Instructions for the task: Below is a listing. Write out exactly its lines between the one holding "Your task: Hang" and the one holding "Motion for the", inclusive.

Recorded data:
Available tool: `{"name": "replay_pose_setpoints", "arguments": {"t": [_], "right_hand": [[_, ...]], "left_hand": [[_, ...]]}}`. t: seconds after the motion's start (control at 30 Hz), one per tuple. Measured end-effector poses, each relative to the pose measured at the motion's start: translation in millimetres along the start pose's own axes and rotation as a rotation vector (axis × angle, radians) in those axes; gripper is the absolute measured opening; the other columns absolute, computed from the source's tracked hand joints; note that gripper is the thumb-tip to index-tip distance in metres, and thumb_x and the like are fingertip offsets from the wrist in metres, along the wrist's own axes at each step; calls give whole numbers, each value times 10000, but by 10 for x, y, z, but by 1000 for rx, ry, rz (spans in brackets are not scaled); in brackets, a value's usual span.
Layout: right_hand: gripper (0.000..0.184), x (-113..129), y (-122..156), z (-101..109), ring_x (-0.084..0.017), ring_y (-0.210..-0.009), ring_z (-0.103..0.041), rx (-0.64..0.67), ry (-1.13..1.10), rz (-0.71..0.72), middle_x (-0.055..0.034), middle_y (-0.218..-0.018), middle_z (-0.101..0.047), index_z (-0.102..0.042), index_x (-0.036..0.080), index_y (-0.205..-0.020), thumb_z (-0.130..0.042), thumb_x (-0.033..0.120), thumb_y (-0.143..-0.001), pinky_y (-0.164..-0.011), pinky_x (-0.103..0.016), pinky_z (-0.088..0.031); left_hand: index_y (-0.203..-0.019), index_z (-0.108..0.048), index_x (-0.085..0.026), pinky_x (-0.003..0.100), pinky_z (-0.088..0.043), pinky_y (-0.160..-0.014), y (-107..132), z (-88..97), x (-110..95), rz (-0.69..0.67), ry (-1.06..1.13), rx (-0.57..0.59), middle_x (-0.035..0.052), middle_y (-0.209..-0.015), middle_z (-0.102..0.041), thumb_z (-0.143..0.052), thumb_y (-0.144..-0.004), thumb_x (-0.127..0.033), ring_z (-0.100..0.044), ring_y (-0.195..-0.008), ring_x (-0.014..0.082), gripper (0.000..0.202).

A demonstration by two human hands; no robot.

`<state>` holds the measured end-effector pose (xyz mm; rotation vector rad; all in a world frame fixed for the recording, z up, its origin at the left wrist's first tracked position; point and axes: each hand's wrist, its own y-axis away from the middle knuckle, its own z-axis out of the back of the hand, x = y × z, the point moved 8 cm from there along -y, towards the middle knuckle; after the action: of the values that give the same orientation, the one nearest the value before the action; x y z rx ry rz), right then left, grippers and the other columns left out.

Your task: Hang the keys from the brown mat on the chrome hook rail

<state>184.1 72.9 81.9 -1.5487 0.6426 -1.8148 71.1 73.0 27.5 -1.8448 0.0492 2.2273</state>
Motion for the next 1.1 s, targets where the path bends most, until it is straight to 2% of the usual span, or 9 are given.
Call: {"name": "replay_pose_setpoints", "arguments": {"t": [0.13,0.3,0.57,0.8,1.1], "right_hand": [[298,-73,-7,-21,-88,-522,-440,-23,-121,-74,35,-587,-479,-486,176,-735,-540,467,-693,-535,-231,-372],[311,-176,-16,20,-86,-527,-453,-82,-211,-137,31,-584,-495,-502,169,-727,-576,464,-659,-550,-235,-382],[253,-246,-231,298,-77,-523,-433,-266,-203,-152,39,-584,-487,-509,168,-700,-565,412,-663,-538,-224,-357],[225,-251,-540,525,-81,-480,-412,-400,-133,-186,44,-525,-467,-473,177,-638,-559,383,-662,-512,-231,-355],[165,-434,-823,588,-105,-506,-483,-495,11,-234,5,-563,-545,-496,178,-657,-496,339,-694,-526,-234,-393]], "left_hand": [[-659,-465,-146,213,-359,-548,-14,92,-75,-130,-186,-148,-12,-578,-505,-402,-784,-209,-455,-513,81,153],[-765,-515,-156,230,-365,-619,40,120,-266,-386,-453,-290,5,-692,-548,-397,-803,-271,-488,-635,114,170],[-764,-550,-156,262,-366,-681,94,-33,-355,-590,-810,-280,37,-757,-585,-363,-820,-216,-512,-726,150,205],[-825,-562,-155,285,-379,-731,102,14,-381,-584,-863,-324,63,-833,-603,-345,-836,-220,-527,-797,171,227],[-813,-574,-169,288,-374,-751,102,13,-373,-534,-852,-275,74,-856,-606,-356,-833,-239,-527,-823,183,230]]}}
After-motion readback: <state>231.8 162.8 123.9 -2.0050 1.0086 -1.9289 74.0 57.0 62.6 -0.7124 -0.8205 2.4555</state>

Task answer:
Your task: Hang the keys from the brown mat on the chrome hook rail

<state>184.1 72.9 81.9 -1.5487 0.6426 -1.8148 71.1 73.0 27.5 -1.8448 0.0492 2.2273</state>
Motion for the next 1.1 s, targets where the path bends most, until it is straight to 2% of the usual span, or 9 are given.

No further work remains on this exercise.